» **Exercise**: From the opening line of the records through the line bearing "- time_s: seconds", set down every line exactly.

[Given data Boundary: Start]

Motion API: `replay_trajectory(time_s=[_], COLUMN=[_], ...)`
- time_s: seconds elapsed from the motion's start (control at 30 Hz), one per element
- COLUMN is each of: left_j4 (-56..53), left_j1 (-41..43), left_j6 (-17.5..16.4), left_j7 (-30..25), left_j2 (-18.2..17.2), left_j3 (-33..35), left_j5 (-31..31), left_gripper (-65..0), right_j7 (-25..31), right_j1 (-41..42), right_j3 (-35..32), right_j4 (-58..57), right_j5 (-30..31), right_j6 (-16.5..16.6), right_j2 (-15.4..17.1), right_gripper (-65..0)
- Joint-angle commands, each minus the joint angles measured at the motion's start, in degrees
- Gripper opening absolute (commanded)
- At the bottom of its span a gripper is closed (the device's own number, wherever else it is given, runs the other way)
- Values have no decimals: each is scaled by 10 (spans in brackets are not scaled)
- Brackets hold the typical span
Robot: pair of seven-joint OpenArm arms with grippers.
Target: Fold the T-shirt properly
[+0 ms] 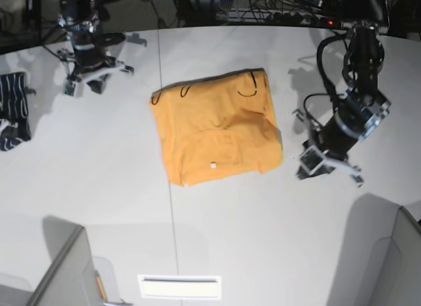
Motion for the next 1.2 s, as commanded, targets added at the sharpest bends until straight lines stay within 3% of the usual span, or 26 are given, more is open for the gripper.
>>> replay_trajectory(time_s=[0.0, 0.1, 0.2, 0.27, 0.43, 0.53, 0.63, 0.77, 0.87, 1.0, 1.1, 1.17], left_j4=[10, 7, -1, -7, -44, -100, -182, -321, -443, -628, -780, -867], left_j1=[21, 111, 221, 290, 451, 527, 573, 579, 535, 444, 360, 306], left_j6=[3, 3, 3, 3, 3, 3, 3, 3, 3, 3, 3, 3], left_j7=[-9, -46, -164, -256, -452, -516, -562, -590, -592, -592, -593, -593], left_j2=[-4, 6, 44, 71, 133, 139, 139, 135, 129, 110, 84, 69], left_j3=[-27, -86, -145, -182, -233, -227, -199, -150, -127, -100, -69, -24], left_j5=[-4, -5, -5, -5, -5, -5, -2, 1, 1, 1, 1, 1], left_gripper=[-650, -650, -650, -650, -650, -650, -650, -650, -650, -650, -650, -650], right_j7=[36, 115, 173, 195, 199, 196, 135, 15, -22, -16, 3, 52], right_j1=[-15, -68, -127, -160, -247, -301, -324, -294, -220, -127, -64, -22], right_j3=[2, 2, 14, 27, 27, 23, -1, -80, -163, -274, -331, -349], right_j4=[10, 6, 0, -2, -3, -3, -3, -51, -156, -335, -487, -606], right_j5=[-20, -90, -134, -143, -144, -144, -145, -144, -142, -137, -101, -82], right_j6=[9, 89, 161, 184, 198, 198, 198, 198, 198, 197, 196, 196], right_j2=[2, 15, 15, 12, 15, 17, 24, 54, 66, 54, 15, -19], right_gripper=[-650, -650, -650, -650, -650, -650, -650, -650, -650, -650, -650, -650])
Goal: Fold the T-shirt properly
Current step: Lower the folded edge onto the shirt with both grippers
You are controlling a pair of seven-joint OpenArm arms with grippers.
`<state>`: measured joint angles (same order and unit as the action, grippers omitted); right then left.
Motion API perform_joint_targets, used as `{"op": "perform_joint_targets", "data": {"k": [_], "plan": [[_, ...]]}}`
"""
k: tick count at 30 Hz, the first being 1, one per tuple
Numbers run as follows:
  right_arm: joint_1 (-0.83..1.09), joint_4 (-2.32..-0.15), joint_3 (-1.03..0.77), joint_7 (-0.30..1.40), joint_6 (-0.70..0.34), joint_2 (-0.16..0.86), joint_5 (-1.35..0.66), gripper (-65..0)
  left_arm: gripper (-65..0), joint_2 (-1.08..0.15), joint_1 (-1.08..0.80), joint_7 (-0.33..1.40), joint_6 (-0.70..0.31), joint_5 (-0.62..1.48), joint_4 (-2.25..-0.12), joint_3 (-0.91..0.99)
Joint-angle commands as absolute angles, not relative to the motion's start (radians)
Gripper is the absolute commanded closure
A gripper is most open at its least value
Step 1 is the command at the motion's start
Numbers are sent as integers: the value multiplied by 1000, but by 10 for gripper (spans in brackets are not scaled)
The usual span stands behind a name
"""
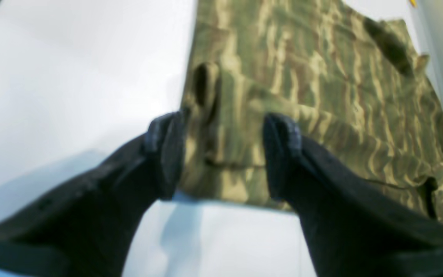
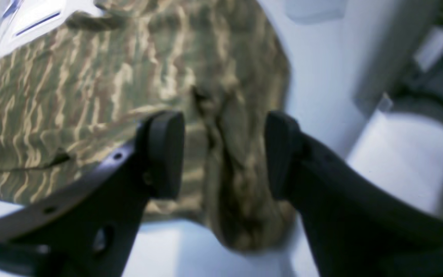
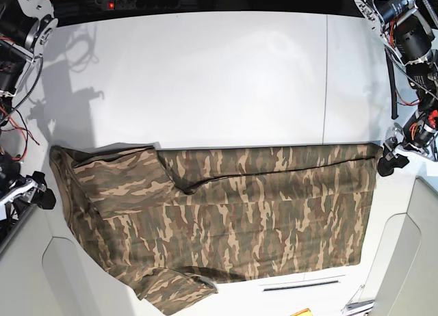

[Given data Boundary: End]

» **Output of the exercise**:
Motion API: `replay_trajectory(time_s=[_], COLUMN=[_], ...)`
- time_s: seconds elapsed from the motion's start (control at 30 Hz), one per element

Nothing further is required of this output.